I have also been very blessed to have such a strong and supportive Church family.  We are a small group but a very close, devoted, and supportive group.  If you are in the Durham area and are looking for a church family you should check us out at www.peacecovenant.org and www.facebook.com/peacecovenant. While I live in Wake Forest my surgery will be in Durham and the support and well wishes I have received from my Church and Work families has been humbling.

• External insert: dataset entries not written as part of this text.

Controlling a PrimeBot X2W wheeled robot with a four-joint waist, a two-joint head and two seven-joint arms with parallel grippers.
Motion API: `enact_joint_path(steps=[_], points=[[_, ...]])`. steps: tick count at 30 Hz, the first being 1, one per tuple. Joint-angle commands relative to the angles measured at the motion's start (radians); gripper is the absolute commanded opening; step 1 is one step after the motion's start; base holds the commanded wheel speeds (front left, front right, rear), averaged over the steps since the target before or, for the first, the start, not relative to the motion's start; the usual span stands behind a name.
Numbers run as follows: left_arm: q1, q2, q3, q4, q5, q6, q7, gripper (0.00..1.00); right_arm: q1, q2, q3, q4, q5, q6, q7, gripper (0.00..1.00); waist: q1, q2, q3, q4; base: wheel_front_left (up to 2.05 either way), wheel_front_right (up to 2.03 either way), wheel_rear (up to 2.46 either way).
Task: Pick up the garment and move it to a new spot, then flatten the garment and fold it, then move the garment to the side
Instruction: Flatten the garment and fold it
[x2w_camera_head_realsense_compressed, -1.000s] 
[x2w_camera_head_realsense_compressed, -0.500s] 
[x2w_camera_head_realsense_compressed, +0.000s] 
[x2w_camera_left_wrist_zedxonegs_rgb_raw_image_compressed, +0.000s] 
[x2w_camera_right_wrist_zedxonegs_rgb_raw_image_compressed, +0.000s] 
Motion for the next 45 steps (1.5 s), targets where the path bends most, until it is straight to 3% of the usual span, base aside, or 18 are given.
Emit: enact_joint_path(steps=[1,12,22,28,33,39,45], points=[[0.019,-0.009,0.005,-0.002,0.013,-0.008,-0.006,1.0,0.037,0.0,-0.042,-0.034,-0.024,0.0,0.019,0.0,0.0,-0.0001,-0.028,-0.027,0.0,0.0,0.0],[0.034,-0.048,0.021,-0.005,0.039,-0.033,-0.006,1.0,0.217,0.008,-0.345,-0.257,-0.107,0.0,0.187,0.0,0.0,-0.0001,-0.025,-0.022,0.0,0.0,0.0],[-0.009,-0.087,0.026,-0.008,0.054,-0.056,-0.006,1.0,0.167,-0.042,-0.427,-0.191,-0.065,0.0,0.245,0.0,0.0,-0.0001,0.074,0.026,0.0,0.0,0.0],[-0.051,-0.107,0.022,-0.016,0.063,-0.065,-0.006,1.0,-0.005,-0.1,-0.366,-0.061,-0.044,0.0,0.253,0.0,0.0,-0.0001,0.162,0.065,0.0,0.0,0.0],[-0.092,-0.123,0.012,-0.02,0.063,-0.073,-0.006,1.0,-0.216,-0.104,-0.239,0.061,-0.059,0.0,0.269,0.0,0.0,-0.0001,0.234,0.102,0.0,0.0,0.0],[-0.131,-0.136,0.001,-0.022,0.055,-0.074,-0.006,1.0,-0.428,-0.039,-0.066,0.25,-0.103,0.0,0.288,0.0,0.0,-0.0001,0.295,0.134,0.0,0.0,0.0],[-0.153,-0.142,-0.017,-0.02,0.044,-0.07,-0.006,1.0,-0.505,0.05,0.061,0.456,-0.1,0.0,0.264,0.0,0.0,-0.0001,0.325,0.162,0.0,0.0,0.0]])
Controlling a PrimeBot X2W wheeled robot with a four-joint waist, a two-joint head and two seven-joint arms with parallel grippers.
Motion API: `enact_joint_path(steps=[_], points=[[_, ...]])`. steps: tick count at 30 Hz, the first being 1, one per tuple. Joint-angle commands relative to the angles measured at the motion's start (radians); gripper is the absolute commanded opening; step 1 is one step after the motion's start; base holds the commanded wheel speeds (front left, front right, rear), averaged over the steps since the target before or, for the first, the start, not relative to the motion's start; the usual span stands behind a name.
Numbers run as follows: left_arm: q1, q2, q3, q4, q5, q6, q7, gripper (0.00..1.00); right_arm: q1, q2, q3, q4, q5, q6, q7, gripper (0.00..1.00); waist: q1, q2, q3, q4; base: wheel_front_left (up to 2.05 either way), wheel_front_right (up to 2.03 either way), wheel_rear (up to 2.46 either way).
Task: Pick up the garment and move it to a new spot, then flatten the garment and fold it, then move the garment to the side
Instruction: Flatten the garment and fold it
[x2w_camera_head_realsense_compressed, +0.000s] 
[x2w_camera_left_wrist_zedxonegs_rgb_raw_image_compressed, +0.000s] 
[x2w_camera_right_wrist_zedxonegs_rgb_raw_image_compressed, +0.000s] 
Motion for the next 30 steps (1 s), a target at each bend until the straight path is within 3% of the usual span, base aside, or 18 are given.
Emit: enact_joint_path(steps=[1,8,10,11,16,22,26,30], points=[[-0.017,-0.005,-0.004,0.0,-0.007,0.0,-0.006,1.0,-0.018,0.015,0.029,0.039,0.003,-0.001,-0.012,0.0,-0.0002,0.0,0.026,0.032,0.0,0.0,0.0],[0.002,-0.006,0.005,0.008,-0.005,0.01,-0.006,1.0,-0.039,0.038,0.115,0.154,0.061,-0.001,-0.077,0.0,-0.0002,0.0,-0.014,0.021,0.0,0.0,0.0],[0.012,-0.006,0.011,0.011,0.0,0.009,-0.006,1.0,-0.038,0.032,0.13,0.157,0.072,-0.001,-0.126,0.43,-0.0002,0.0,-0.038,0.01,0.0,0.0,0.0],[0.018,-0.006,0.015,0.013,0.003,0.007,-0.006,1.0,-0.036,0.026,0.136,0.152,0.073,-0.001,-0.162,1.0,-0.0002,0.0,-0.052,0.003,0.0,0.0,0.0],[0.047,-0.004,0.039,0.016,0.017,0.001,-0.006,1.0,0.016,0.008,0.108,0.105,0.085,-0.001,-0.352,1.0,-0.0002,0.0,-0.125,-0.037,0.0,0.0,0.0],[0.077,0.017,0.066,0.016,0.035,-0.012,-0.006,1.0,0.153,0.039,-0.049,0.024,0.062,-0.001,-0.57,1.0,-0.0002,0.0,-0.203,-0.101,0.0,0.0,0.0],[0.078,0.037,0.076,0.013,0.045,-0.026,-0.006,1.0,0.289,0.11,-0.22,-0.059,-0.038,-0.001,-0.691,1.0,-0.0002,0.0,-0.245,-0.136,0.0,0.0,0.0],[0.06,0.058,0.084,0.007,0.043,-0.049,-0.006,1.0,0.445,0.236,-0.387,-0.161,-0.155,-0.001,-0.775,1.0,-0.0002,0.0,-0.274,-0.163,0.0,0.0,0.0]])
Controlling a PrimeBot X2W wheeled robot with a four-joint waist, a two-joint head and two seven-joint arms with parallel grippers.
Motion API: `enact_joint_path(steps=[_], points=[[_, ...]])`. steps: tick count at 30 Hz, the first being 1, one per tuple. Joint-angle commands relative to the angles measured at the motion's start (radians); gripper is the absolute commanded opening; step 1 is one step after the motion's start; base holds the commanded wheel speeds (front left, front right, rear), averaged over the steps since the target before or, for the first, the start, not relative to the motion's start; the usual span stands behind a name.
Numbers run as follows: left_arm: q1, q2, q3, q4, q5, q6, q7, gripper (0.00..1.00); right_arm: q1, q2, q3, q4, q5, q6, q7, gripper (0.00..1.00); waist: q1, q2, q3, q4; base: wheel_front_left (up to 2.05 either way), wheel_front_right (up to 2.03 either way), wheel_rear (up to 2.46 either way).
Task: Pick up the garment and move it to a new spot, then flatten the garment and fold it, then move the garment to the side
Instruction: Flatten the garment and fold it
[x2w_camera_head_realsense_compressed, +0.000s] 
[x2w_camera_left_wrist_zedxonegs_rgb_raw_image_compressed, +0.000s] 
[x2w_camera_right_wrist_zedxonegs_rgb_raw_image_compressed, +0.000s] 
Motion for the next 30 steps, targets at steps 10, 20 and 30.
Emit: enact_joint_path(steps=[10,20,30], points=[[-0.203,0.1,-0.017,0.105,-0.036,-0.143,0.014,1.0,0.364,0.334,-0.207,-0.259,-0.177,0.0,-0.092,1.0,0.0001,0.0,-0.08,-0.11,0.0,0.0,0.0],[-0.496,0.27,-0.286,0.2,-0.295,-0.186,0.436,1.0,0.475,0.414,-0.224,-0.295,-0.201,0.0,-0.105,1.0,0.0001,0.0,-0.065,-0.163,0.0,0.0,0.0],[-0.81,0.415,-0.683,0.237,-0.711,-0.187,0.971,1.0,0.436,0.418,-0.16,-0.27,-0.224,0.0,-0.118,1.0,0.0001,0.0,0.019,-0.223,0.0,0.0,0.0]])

And lastly I will be loading up my iPod in preparation for surgery with some inspirational music from Casting Crowns which is my absolute favorite Christian group.  If you have not heard them before I would highly recommend checking them out.  I have always struggled in the past with thoughts that God could never possibly love me because I am not good enough.  At a particularly low time I heard my first Casting Crowns song “East to West” which was and continues to be a good reminder and immensely helpful.  When going through life’s trials their “Every Man” and “Praise You in this Storm” have gotten me through and continue to be my favorite songs to date.  Possibly because those are the first I heard or possibly just because the message in them is so powerful and meaningful.  At any rate I will be loading them up this evening to try and keep me going strong and positive throughout the surgery and recovery.